Is there a quadratically closed field strictly between the quadratic closures of $\mathbb{Q}$ and $\mathbb{Q}(\sqrt[3]{2})$? Let $K$ be the quadratic closure of $\mathbb{Q}$, and $K'$ the quadratic closure of $\mathbb{Q}(\sqrt[3]{2})$. Is there a quadratically closed field $L$ strictly between $K$ and $K'$, i.e. such that $K \subsetneq L \subsetneq K'$?
It is a particular case of my previous question, so this is inspired by questions about ruler and compass constructions. If we could find some element $r \in K' \setminus K$ such that $\sqrt[3]{2}$ is of degree $3$ in $\mathbb{Q}(r)$, then the quadratic closure of $\mathbb{Q}(r)$ would not contain $\sqrt[3]{2}$, because the quadratic closure only adds elements whose degrees are powers of $2$, and therefore we could define $L$ as this quadratic closure. The degree of $r$ over $\mathbb{Q}$, if there is such a $r$, is a power of $2$, because we have
$$ [\mathbb{Q}(\sqrt[3]{2},r) : \mathbb{Q}] = [\mathbb{Q}(\sqrt[3]{2},r) : \mathbb{Q}(\sqrt[3]{2})] \cdot [\mathbb{Q}(\sqrt[3]{2}) : \mathbb{Q}] = 2^n \cdot 3$$
so
$$ [\mathbb{Q}(r) : \mathbb{Q}] = \frac{[\mathbb{Q}(\sqrt[3]{2},r) : \mathbb{Q}]}{[\mathbb{Q}(\sqrt[3]{2},r) : \mathbb{Q}(r)]} = \frac{2^n \cdot 3}{3} = 2^n.$$
We also have the reverse implication: if there is a quadratically closed field $L$ strictly between $K$ and $K'$, then $\sqrt[3]{2}$ must be of degree $3$ over $L$, otherwise it would be of degree smaller than $3$, and there is no element of degree $2$ over $L$, so it would be contained in $L$, and for any element $r \in L \setminus K$, $\sqrt[3]{2}$ would be of degree $3$ over $\mathbb{Q}(r)$.

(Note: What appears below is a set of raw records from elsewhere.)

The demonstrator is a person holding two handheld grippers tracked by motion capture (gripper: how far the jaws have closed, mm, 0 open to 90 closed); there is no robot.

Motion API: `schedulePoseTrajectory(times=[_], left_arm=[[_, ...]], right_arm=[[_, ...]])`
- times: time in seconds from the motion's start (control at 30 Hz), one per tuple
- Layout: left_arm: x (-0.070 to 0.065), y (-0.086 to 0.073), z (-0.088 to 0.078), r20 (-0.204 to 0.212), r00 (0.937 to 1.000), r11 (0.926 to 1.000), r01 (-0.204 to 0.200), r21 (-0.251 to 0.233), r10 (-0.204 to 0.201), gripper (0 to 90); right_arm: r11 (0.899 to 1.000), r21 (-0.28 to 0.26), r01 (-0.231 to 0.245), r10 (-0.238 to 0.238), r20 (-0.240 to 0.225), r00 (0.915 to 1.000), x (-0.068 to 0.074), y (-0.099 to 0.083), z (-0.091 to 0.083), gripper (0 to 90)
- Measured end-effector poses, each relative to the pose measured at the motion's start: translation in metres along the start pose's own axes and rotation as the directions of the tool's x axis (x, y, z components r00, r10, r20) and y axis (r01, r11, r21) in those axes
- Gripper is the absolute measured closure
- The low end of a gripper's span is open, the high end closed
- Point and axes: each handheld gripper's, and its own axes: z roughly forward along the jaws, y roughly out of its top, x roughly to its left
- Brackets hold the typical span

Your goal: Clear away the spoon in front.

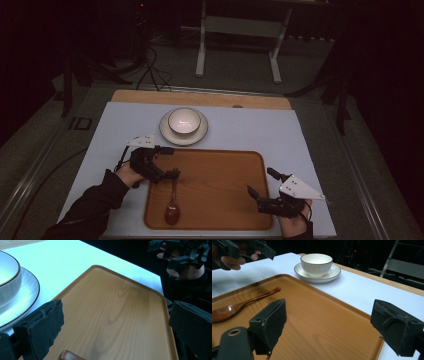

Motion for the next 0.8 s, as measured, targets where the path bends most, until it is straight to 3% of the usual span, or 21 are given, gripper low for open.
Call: schedulePoseTrajectory(times=[0.27, 0.4, 0.8], left_arm=[[-0.013, 0.003, -0.012, 0.007, 0.9999, 0.9998, -0.012, -0.019, 0.012, 0.0], [-0.022, 0.004, -0.023, -0.003, 0.9992, 0.9989, -0.041, -0.024, 0.041, 0.0], [-0.035, -0.008, -0.038, -0.035, 0.9981, 0.9979, -0.052, -0.038, 0.051, 0.0]], right_arm=[[1.000, 0.002, 0.005, -0.005, 0.003, 1.0000, 0.001, 0.000, 0.000, 13.3], [1.000, 0.004, 0.006, -0.006, 0.002, 1.0000, 0.001, 0.000, 0.000, 13.3], [1.000, 0.005, 0.008, -0.008, 0.004, 1.0000, 0.002, 0.001, 0.000, 13.3]])
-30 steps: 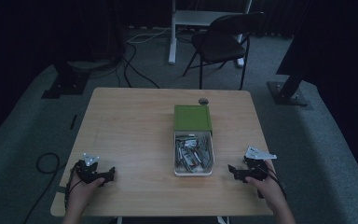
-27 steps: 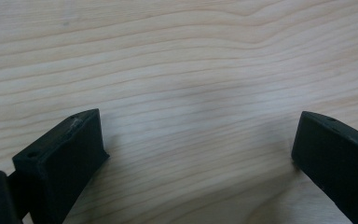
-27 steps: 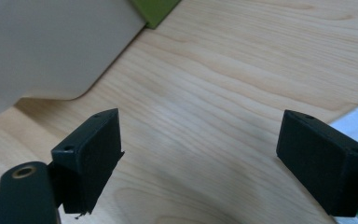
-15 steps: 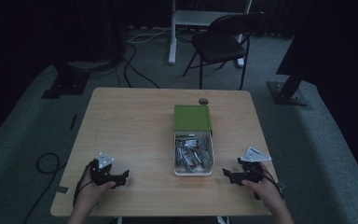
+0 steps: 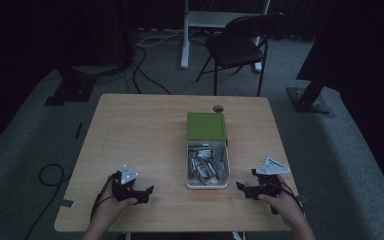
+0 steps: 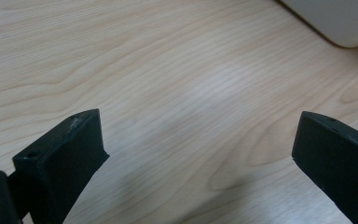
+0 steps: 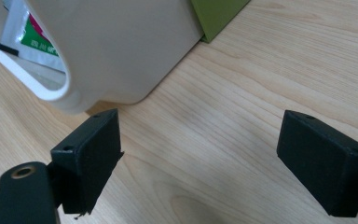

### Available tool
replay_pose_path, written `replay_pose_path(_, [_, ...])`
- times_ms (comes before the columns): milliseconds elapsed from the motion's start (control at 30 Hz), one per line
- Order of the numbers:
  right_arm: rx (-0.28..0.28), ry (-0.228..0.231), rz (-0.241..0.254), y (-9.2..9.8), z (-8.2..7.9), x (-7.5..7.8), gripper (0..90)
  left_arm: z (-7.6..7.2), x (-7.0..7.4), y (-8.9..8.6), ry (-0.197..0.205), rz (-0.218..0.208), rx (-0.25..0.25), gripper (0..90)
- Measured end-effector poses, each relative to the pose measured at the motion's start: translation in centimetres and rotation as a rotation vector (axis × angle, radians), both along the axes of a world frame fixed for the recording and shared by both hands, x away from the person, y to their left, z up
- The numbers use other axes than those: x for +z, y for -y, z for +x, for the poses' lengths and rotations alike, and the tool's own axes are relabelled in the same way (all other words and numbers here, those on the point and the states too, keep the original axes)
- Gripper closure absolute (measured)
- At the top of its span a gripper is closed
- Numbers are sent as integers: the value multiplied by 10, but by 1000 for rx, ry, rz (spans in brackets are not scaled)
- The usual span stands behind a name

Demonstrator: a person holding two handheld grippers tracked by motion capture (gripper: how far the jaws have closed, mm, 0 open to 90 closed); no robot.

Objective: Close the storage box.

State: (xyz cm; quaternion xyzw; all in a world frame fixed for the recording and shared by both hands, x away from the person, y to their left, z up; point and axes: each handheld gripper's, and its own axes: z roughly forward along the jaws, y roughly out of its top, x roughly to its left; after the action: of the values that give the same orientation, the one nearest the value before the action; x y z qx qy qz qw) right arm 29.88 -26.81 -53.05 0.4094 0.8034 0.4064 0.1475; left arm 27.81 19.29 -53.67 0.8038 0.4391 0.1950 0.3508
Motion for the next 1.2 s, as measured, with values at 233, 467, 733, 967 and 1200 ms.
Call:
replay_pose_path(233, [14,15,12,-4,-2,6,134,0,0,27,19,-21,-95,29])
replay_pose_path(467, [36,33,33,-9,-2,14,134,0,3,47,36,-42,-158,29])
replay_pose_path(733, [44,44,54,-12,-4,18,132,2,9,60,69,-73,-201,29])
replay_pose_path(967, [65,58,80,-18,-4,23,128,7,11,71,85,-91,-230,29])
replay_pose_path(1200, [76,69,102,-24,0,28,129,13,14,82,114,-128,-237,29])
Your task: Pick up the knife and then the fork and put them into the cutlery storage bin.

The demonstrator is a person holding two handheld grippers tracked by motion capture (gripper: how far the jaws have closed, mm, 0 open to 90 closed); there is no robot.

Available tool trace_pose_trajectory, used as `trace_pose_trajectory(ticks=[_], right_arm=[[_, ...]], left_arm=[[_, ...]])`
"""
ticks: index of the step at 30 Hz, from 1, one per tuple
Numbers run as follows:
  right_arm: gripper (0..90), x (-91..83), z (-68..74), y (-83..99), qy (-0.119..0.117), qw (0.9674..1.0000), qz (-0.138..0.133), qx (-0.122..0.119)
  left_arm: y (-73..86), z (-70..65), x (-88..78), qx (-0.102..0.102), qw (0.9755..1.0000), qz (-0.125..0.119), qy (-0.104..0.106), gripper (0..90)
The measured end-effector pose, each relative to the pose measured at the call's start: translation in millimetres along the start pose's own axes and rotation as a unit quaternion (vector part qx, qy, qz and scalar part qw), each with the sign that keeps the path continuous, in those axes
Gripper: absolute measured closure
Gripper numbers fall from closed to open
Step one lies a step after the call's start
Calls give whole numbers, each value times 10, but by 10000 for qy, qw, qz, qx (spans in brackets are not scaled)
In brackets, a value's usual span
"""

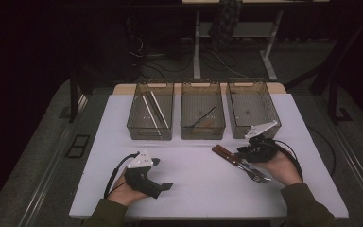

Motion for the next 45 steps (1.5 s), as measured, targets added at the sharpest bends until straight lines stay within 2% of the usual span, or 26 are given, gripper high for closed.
trace_pose_trajectory(ticks=[4,23,27,29,32,35,41,43,45], right_arm=[[734,59,-6,2,-56,9999,134,-20],[748,178,5,93,55,9976,653,-222],[749,209,-21,67,-26,9958,891,-187],[748,227,-20,26,-20,9936,1101,-251],[746,263,-12,-43,2,9886,1467,-337],[745,302,-11,-113,17,9819,1866,-318],[744,389,6,-234,89,9652,2603,-244],[748,409,11,-257,108,9614,2740,-223],[762,418,15,-268,132,9592,2814,-238]], left_arm=[[-1,-4,1,-1,10000,-7,16,0],[-7,-9,13,-10,10000,-10,28,0],[-8,-29,28,32,10000,34,40,0],[-8,-37,28,58,10000,46,47,0],[-6,-36,20,63,10000,32,56,0],[-6,-36,18,64,9999,29,74,0],[-4,-48,37,89,9999,73,111,0],[-4,-50,40,104,9998,84,119,0],[-3,-52,42,103,9998,87,121,0]])
Point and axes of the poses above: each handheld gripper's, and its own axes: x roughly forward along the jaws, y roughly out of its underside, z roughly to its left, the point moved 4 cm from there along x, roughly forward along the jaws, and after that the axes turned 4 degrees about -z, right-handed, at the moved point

To sum up, the question reduces to: is there an $r$ which is of degree a power of $2$ over $\mathbb{Q}$ and which is not polyquadratic over $\mathbb{Q}$, but which is polyquadratic over $\mathbb{Q}(\sqrt[3]{2})$?
You can find the formulas for the roots of a quartic polynomial here. We see that the solutions are contained in the quadratic closure of $\mathbb{Q}(\sqrt[3]{2})$ if the intermediate parameter $f$ is an integer or if it is equal to $\sqrt[3]{2}$. So if we could find such an irreducible quartic over $\mathbb{Q}$ and such that its roots are not polyquadratic, we would conclude. But that becomes quite far fetched.
Edit: Now cross-posted (not by me) on Mathoverflow.
 A: The question has been answered positively on Mathoverflow in two different ways. I post here a copy of my solution:
Let $K$ be the quadratic closure of $\mathbb{Q}$, and $L$ be the quadratic closure of $\mathbb{Q}(\sqrt[3]{2})$. The roots of the polynomial $P(x) := x^4 + 36x + 54$ are not in $K$, but they are in $L$, and $P$ is irreducible because it is irreducible modulo $5$, hence any root $\alpha$ of it is of degree $4$, and the quadratic closure of $\mathbb{Q}(\alpha)$ is strictly between $K$ and $L$. (I used https://www.alpertron.com.ar/POLFACT.HTM for the calculations modulo 5.)
First, why are the roots of $P$ not in $K$? It is because mod $7$, it decomposes in $(x+6)(x^3+x^2+x+2)$, which are irreducible, and the discriminant of this polynomial is $-5038848$, which is not divisible by $7$, therefore by Dedekind's theorem there is a cycle of order $3$ in the Galois group of $P$ (Again, calculation modulo 7 with https://www.alpertron.com.ar/POLFACT.HTM, and calculation of the discriminant with https://planetcalc.com/8188/.)
Finally, it is in the quadratic closure of $\mathbb{Q}(\sqrt[3]{2})$, because we can look at the explicit formula for the roots of a quartic:

In our case, $a = b = 0$, therefore $e = \sqrt{(27c^2)^2-4(12d)^3} = 11664$, and $f = \sqrt[3]{27c^2 + e} = \sqrt[3]{2^6 \cdot 3^6} = 2^2 \cdot 3^2$. Except that, only square roots and $\sqrt[3]{2}$ appear in the formula, thus the roots are in $L$.